Murder Express has been made into a play by the Prairie Dog Central Railway in Winnipeg and will be performed on one of their trains on Sunday, August 16, 2009

Thursday, February 07, 2008

Self-Denial - Dawson

Growing up in a family of six meant mealtimes tended to be a bit of a case of survival of the fittest. My parents did their best to put food on the table and I don’t ever remember going hungry. While unknown to us at the time, they sometimes found themselves without a meal; we children certainly had no shortage. And even still we had a ‘me first’ attitude right from our youngest years. I remember my father talking about a need for medicine for it and by the time I was four, even I knew what was coming.

“Yup. You kids need a pill. A sulfa-denial pill.”
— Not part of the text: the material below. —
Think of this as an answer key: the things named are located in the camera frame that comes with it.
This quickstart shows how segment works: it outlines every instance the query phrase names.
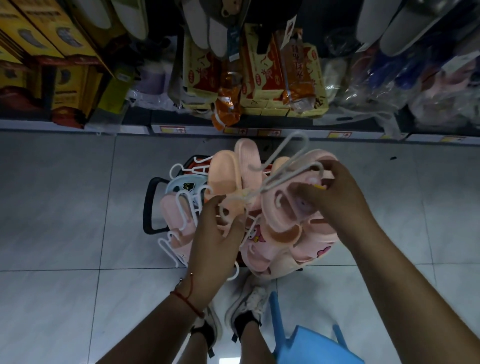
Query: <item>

We’d groan at the cheesy humour but it was usually enough to make us step back and think about our actions.

Too bad self-denial didn’t really come in pill form. It would be so convenient. Just think. Christmas dinner. You have a banquet laid out before you but you know the doctor wants you to lose weight. Oh it’s so hard! You grab your bottle of pills out of your coat pocket, pop one quickly and presto! Self-denial kicks in and you don’t eat all those yummy things that are bad for you.

Or you sit in your car outside that store. You know you shouldn’t go in. There are products and books in that store that aren’t fit for human eyes. It’s a place where Jesus wouldn’t want you to go. The pill slips down your throat and you shift the car into gear and drive off.

Maybe it’s one of those days when your kids are driving you batty and nothing would please you more than to scream at the top of your lungs until you collapse with the stress relief that shouting brings. There goes that self-denial pill again and suddenly you’re the perfect parent—calm, patient and eager to spend the extra time playing with those little darlings of yours.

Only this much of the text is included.